In a recent publication in this journal, Falklind et al. (2) reported characteristics of DNA sequences encoding glycosyltransferases of Vibrio cholerae O139 Bengal. Their investigations were addressed to ascertain the utility or otherwise of glycosyltransferase-specific PCR primers for obtaining a prompt but specific diagnosis. In their laboratories, PCR emerged as a sensitive procedure with clinical and environmental samples. By nested PCR, employing an additional outer primer pair, O139-3 and O139-4, it was possible to detect about 1 CFU of V. cholerae O139 per assay. The investigators established specificity of their glycosyltransferase region-specific PCR assay by amplification of the genetic material from 240 strains within the family Vibrionaceae and 178 strains of other gram-negative bacteria. PCR amplification was evident only with V. cholerae O139 strains, with no amplification among any of the 384 control strains. Nevertheless, it is essential that specificity of glycosyltransferase PCR technology (2) is also investigated by employing recombinant strains, which have been offered recently for control of cholera in different areas. Prospective investigations of the specificity of glycosyltransferase PCR would be essential with CVD 103-HgR, an attenuated strain of Vibrio cholerae derived from CVD 103, attenuated from the wild-type V. cholerae O1 classical strain, Inaba 569B. In the recombinant CVD 103-HgR, the enzymatically active A subunit of cholera toxin has been deleted and the gene encoding resistance to Hg has been introduced into the hylA locus of the CVD 103 chromosome (3).
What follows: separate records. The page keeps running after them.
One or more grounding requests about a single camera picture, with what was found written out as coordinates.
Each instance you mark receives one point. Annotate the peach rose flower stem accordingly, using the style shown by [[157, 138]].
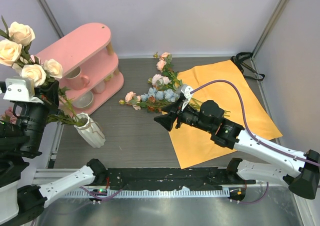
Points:
[[15, 54]]

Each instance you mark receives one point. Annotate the pink faceted cup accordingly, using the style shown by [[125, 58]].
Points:
[[99, 88]]

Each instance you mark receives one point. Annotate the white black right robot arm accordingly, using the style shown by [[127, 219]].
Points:
[[296, 170]]

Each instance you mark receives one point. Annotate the white ribbed ceramic vase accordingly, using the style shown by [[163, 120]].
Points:
[[90, 130]]

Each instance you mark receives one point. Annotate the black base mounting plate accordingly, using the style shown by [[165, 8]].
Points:
[[170, 179]]

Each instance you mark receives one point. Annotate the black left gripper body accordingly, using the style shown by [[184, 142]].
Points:
[[35, 117]]

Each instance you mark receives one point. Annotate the orange yellow wrapping paper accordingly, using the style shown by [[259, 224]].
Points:
[[233, 94]]

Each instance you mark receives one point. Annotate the large peach peony stem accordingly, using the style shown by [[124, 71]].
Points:
[[167, 78]]

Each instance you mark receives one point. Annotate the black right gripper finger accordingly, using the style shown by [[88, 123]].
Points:
[[166, 120], [177, 105]]

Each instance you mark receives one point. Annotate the pink three-tier shelf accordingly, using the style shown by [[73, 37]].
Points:
[[89, 48]]

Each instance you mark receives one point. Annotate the small pink bud stem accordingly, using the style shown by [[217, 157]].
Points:
[[138, 102]]

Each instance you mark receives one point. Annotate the rust brown rose stem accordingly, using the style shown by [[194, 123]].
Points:
[[156, 106]]

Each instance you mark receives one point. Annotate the beige bowl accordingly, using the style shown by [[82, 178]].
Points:
[[85, 102]]

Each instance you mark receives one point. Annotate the green mug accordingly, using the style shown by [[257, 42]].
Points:
[[108, 78]]

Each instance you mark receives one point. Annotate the blue flower stem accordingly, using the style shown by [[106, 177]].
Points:
[[160, 95]]

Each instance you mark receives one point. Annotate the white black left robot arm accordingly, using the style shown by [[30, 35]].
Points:
[[20, 205]]

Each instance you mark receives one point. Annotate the mauve rose flower stem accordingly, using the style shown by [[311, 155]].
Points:
[[9, 116]]

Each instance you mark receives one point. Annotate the white slotted cable duct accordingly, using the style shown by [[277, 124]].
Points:
[[183, 193]]

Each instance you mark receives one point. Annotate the pink mug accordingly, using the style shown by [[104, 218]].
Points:
[[77, 80]]

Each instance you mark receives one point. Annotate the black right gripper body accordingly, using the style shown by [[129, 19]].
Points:
[[191, 116]]
Furthermore, an attenuated V. cholerae O139 vaccine, Bengal-15, has been prepared recently by deletion of multiple copies of the cholera toxin genetic element from virulent strains of V. cholerae O139. These mutants are also modified by insertion of a construct encoding the B subunit of cholera toxin (1). The specificity would also be evident during amplification of genetic material from Peru-14, an attenuated V. cholerae El Tor mutant with chromosomal deletions in loci of the ctx genetic elements of recA and lacZ (4). Prospective studies of PCR detection of glycosyltransferase genes in CVD 103-Hg4 (3), Bengal-15 (1), and Peru-14 (14), as well as other recombinant strains likely to be offered as vaccines, would vindicate the specificity of the technique, as reported earlier with strains in the family Vibrionaceae and gramnegative bacteria (2).